All of the Top 10 films of 2022 appear in other categories, as well. The biggest victory that took place in any one category this time around was for the film that placed first in the Best First Feature category, “Aftersun.” Charlotte Wells’ debut placed first on 82 ballots for Best First Feature, about half of all voters declaring it such. It also placed at No. 2 on the overall Best Film list (and at No. 1 on the IndieWire staff’s own list), as well as at No. 5 for Wells as Best Director, No. 8 for Paul Mescal in Best Performance, and No. 4 for Best Screenplay. Strikingly, neither the No. 1 nor No. 2 film from the overall Best Film list, “TÁR” and “Aftersun,” appeared on the Best Cinematography list.
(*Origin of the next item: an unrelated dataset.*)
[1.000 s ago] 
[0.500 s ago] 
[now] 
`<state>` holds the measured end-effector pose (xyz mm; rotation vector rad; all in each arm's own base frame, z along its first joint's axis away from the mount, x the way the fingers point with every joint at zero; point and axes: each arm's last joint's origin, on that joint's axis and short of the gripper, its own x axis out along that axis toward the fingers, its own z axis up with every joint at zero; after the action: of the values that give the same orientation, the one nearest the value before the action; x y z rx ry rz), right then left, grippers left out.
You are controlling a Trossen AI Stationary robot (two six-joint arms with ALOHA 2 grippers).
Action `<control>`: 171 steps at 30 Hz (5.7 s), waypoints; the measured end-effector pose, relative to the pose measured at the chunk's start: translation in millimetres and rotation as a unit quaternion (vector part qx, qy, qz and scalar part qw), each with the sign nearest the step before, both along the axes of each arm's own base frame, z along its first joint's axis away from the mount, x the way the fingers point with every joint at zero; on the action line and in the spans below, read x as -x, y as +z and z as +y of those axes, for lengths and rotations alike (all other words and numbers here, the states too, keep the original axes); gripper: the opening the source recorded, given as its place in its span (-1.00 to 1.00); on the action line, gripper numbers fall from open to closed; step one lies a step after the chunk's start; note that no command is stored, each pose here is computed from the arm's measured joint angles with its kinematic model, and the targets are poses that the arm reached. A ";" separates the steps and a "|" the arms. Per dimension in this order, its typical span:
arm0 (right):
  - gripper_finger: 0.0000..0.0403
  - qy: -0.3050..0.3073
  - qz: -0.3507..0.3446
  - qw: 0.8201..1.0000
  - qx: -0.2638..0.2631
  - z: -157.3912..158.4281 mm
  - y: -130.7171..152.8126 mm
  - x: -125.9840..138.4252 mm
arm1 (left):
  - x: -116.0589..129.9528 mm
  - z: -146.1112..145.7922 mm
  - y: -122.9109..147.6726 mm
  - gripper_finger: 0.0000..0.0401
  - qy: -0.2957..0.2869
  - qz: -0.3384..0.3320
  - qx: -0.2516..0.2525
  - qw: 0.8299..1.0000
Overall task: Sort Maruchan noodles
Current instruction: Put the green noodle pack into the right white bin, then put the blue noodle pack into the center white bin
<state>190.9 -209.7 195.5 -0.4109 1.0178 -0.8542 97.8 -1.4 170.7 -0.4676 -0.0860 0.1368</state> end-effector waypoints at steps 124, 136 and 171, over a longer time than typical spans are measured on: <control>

The power of festivals was on display once again in the Top 10 list, with “TÁR” making its debut at Venice, then Telluride, and then for a rhapsodic reception at the New York Film Festival where its Jimmy Levine joke landed with particular force among the Lincoln Center crowd. “Aftersun” premiered at Critics’ Week at Cannes in May, followed then by bows at Telluride, TIFF, and NYFF.

In fact, every other film on the Top 10 except for “Nope,” “RRR,” and “Top Gun: Maverick” premiered at a major international festival — and even then “RRR” director S.S. Rajamouli has appeared at many festivals since “RRR” reentered the awards conversation at TIFF, while “Maverick” did first screen, to a rhapsodic response, at CinemaCon and Cannes. “Nope” also received a special presentation at TIFF, some time after its wide release.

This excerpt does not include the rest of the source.